- Try it
Each line in the entries below that holds the string "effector" must be copied.

Items listed in a dataset:
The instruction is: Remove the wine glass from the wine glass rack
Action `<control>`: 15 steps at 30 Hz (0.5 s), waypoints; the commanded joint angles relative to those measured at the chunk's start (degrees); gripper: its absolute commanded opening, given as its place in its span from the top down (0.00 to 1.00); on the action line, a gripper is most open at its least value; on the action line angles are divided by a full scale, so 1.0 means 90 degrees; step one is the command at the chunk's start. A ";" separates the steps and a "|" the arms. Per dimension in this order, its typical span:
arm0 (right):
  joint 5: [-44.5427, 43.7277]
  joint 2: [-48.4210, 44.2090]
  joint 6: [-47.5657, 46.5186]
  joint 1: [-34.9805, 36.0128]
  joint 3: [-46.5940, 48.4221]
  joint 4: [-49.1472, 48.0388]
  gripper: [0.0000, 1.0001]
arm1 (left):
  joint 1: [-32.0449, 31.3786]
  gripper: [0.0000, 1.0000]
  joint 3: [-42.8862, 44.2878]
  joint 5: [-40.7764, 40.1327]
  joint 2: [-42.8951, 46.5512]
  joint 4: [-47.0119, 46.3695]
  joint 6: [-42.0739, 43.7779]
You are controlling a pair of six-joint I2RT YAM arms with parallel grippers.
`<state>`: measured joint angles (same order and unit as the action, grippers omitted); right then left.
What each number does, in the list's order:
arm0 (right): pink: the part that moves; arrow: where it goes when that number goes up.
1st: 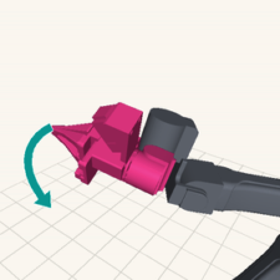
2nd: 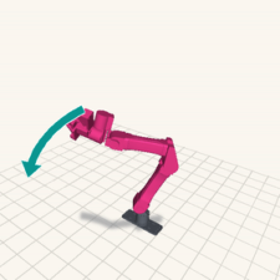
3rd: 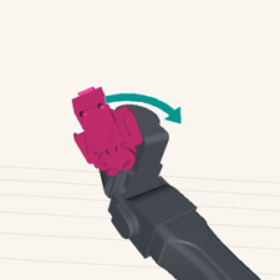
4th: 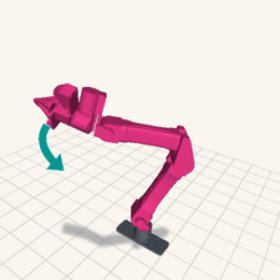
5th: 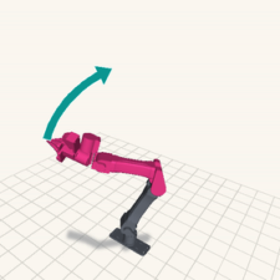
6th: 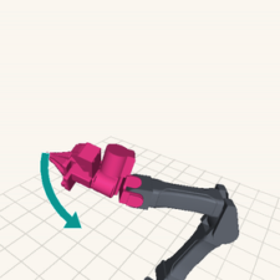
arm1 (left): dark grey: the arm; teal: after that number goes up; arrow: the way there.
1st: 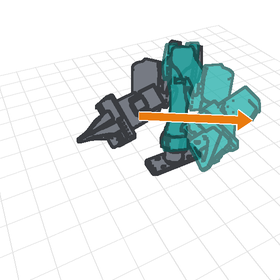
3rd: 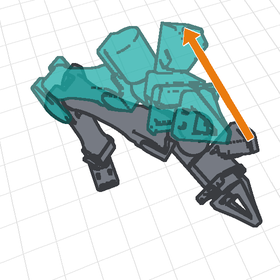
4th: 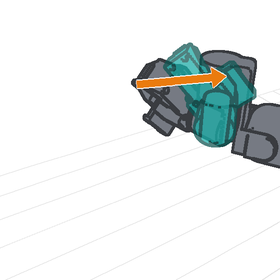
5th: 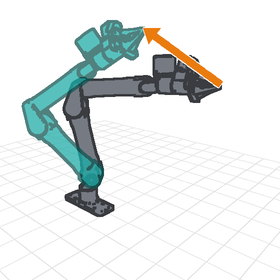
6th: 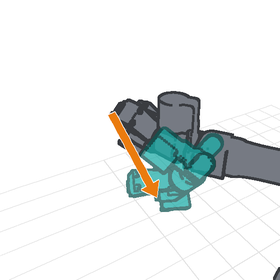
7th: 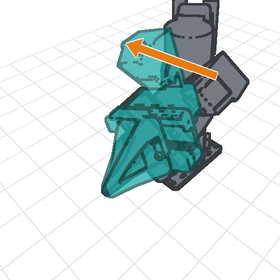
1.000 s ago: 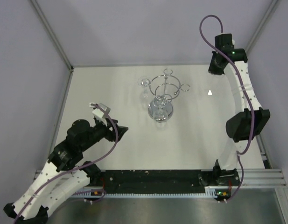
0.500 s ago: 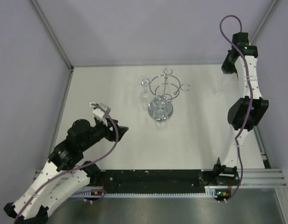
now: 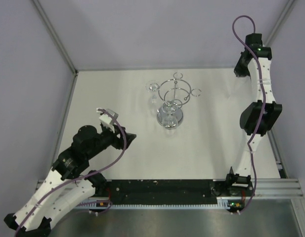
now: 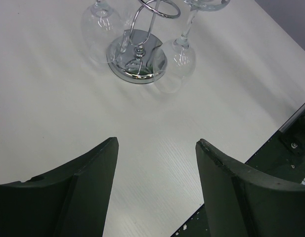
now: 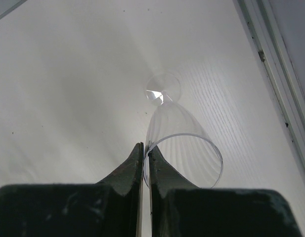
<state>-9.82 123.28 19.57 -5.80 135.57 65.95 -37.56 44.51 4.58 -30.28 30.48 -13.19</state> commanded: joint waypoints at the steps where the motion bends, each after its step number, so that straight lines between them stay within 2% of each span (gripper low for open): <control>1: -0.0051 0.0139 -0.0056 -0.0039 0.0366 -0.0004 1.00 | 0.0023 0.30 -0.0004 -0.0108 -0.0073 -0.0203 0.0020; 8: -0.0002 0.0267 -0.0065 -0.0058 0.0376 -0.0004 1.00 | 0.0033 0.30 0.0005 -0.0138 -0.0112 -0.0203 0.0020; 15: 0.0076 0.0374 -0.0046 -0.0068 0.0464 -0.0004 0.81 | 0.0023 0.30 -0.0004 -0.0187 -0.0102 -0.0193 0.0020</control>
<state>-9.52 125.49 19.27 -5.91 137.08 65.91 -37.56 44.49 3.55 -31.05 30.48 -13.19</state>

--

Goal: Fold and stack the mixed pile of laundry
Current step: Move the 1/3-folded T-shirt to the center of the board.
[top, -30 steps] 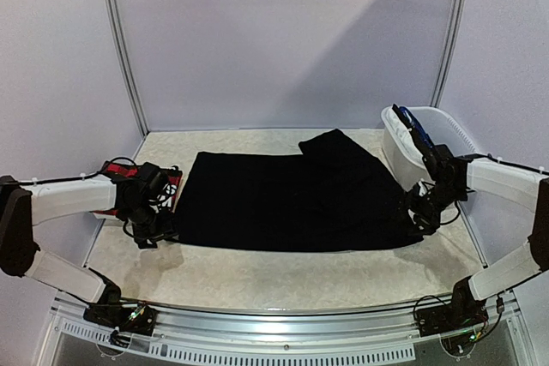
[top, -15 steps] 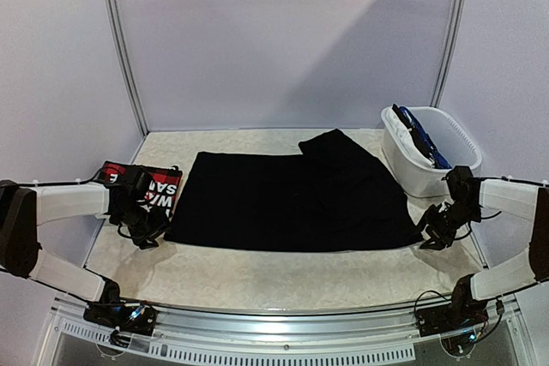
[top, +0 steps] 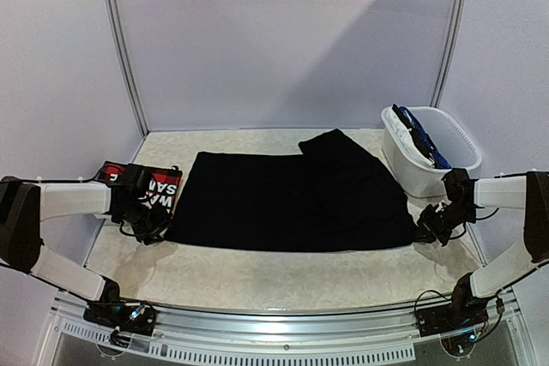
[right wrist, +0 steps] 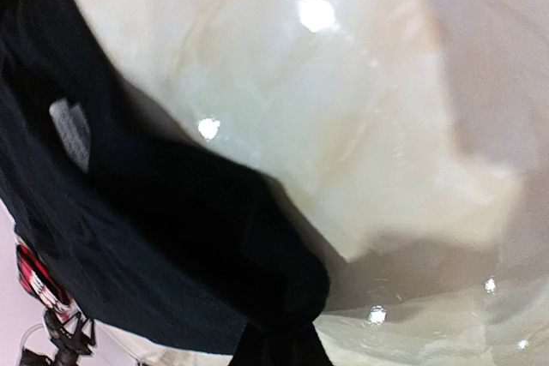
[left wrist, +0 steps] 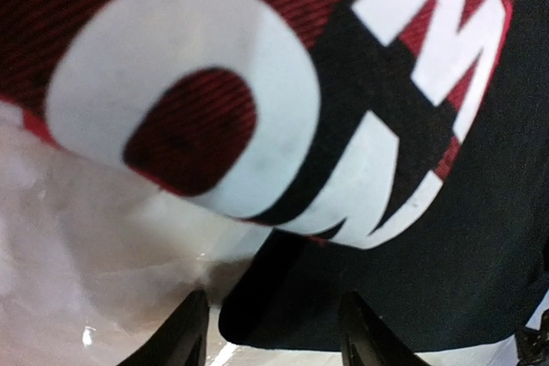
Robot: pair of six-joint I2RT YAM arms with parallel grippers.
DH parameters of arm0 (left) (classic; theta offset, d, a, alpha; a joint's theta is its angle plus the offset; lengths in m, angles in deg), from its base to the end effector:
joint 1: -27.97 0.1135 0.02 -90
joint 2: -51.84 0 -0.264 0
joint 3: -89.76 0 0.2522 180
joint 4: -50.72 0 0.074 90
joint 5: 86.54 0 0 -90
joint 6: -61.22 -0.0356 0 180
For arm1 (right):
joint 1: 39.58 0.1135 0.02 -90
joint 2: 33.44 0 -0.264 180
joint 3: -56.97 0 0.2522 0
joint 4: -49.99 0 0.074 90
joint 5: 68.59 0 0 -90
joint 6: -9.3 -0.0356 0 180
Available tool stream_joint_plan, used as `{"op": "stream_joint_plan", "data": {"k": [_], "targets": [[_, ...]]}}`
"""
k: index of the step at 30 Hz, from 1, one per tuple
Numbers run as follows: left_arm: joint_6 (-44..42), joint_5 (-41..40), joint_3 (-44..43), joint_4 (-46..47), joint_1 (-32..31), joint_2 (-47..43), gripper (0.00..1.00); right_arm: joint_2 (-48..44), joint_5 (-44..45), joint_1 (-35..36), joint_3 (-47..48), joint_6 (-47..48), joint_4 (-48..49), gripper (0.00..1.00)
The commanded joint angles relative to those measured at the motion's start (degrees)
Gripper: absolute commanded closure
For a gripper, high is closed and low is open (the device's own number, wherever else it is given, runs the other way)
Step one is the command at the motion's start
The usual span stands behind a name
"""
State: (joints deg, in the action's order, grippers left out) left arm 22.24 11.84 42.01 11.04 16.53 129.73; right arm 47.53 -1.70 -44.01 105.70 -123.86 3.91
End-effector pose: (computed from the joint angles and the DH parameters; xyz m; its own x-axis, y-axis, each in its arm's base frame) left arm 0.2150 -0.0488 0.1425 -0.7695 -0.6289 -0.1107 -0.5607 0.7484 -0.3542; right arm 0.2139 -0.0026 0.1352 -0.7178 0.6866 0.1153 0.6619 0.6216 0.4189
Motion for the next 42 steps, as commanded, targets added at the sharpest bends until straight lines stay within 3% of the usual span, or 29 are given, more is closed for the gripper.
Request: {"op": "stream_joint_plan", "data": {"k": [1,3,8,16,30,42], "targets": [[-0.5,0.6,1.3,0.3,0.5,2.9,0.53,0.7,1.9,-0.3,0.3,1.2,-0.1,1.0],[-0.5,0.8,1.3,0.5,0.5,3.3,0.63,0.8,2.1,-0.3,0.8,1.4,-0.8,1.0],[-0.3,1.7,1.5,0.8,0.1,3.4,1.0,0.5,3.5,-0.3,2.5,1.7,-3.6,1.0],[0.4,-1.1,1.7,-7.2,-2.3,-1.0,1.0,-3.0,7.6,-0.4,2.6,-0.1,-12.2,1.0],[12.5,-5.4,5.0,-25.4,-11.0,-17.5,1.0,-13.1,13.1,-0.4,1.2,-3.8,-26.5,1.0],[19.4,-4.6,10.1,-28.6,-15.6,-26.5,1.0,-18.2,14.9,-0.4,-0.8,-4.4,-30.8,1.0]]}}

- Your response
DH parameters of arm0 (left) (classic; theta offset, d, a, alpha; a joint's theta is its angle plus the offset; lengths in m, angles in deg), from its base to the end effector:
End-effector pose: (computed from the joint angles and the DH parameters; xyz m; its own x-axis, y-axis, each in its arm's base frame) left arm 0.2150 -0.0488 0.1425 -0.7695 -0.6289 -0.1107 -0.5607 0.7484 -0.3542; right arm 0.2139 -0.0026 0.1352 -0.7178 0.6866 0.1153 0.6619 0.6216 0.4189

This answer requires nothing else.